Radiation Oncology Medical Physicist

Radiation oncology medical physicists are medical physicists who create, implement and monitor the procedures which allow the best treatment using radiation, taking into account the protection and safety of patients and others involved in the treatment process.

Radiation oncology medical physicists are most typically involved with the safe operation and quality of systems used for imaging and treatment of patients. This can include machines such as linear accelerators, CT scanners, superficial X-ray machines, treatment computer systems and radioactive materials. Radiation oncology medical physicists are also responsible for implementing and ensuring the safety of new treatment techniques such as four dimensional (4D) CT imaging and image guided radiation therapy.

Radiation oncology medical physicists work closely with IT and engineering staff to ensure all the radiotherapy equipment and computers are working correctly and linked together correctly.

In their role, a radiation oncology medical physicist is consulted by radiation oncologists and radiation therapists to provide advice as to the best use of medical radiation for treatment and protection. Radiation oncology medical physicists make sure that all equipment meets international and national conditions so that the radiation dose recommended by the radiation oncologist and planned by the radiation therapist can be delivered to the patient correctly.

 

Click on the video above which provides an overview of the role of a Radiation Oncology Medical Physicist.

Education and Training

Radiation Oncology Medical Physicist

High School

Interest in mathematics, physics, biology and completion of physics and mathematics subjects

University study required and professional entry to the profession

Professional entry to Radiation Oncology Medical Physics (ROMP) in Australia involves all of the following:

- Completion of an undergraduate degree with honours in science or engineering with an emphasis on physics and mathematics
- Completion of Master of Medical Physics or equivalent
- Completion of the Training, Education and Assessment Program (TEAP) as a ROMP registrar. The TEAP includes a minimum of three years clinical placement. Some ROMP registrars go onto PhD studies.

Registration

All students and qualified professionals will be registered with the Australian Health Practitioners Regulation Agency(AHPRA). All require a Radiation Use Licence from their local radiation health department.

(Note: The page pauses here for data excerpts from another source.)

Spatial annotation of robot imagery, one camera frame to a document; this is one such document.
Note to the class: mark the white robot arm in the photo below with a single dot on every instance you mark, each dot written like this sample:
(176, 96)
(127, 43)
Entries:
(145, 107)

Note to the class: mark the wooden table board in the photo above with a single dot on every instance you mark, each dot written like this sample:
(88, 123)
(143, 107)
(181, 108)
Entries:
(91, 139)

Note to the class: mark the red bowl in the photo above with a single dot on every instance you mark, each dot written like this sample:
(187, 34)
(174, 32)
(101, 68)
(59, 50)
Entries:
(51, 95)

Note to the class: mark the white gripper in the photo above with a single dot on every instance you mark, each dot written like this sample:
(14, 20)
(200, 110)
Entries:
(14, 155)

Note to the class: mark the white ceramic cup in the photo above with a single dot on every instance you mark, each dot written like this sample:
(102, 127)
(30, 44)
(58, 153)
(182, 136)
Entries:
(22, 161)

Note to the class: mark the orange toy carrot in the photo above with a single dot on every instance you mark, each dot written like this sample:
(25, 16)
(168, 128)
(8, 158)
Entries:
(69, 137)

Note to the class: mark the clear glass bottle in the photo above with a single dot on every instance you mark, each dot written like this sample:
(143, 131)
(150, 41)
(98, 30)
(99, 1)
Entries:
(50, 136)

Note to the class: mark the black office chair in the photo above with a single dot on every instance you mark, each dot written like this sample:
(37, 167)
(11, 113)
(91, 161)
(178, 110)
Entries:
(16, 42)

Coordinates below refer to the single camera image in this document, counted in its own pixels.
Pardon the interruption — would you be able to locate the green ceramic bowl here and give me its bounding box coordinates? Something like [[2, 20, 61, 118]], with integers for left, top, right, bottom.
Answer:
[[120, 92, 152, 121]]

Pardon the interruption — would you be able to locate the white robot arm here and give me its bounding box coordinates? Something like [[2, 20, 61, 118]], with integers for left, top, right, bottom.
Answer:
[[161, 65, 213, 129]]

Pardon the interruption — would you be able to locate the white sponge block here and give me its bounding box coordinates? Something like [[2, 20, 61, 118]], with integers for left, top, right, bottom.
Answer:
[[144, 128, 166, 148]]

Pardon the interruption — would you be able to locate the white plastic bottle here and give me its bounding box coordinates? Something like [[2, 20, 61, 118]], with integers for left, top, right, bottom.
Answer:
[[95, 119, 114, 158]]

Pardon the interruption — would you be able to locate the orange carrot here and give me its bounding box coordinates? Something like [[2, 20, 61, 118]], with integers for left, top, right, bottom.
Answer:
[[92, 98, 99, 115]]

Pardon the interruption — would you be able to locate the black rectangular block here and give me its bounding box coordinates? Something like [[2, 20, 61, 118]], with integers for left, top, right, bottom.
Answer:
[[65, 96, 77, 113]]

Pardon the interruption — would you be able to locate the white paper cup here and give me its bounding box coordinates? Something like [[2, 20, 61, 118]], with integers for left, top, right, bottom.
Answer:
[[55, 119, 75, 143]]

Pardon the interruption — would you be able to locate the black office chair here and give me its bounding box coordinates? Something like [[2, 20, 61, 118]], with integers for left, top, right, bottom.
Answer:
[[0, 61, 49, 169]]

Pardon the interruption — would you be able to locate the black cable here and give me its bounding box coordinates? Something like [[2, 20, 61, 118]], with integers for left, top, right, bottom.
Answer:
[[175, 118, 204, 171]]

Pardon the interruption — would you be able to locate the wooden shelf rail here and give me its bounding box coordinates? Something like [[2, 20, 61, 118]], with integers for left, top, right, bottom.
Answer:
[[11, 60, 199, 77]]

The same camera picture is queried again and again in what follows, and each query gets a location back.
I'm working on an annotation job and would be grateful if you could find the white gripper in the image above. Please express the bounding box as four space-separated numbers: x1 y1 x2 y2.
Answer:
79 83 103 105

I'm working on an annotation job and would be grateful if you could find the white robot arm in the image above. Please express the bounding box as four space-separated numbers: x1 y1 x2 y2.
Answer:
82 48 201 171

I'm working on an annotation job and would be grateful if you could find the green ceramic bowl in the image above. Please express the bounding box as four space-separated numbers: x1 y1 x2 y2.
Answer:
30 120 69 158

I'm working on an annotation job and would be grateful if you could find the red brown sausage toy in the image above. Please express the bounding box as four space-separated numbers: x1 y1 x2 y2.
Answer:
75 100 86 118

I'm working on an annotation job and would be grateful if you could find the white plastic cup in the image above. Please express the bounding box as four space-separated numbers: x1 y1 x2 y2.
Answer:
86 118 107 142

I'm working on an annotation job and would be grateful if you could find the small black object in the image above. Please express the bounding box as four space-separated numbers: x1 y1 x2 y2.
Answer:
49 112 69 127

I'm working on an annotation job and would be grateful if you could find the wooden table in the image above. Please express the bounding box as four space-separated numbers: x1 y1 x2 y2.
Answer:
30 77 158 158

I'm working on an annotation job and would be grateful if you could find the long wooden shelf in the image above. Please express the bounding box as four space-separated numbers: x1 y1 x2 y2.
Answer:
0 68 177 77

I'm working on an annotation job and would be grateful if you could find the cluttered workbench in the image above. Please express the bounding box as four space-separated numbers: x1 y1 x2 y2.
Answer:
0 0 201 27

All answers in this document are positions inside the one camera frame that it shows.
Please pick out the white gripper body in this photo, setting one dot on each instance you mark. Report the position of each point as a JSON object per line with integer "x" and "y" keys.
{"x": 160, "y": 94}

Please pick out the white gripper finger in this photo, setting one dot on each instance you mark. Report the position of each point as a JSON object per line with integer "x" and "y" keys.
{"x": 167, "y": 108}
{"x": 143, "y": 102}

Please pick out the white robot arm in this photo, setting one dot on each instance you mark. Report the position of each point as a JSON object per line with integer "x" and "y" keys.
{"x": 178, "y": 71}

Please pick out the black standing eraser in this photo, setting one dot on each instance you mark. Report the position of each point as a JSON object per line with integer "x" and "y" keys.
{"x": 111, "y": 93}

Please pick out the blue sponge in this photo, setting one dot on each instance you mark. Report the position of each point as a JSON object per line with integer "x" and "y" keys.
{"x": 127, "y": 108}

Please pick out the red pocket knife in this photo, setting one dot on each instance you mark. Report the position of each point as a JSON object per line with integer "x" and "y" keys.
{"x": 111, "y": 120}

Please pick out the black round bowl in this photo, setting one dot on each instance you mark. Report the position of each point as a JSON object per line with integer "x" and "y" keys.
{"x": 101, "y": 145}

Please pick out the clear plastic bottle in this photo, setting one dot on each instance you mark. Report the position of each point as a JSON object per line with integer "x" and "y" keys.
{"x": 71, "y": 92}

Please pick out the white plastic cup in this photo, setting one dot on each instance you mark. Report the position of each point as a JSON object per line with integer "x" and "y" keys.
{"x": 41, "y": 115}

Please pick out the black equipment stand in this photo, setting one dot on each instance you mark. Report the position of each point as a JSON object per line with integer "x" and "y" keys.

Check with the Universities Admissions Centre for each university’s entry prerequisites.


Working Conditions and Salary Range

Radiation oncology medical physicists can work in either public or private practice. Salaries vary from State to State as Health is a State concern and not a Federal jurisdiction. The range of salary for a radiation oncology medical physicist is approximately $60,000 to $211,000. Further details regarding salary are available from individual departments and practices.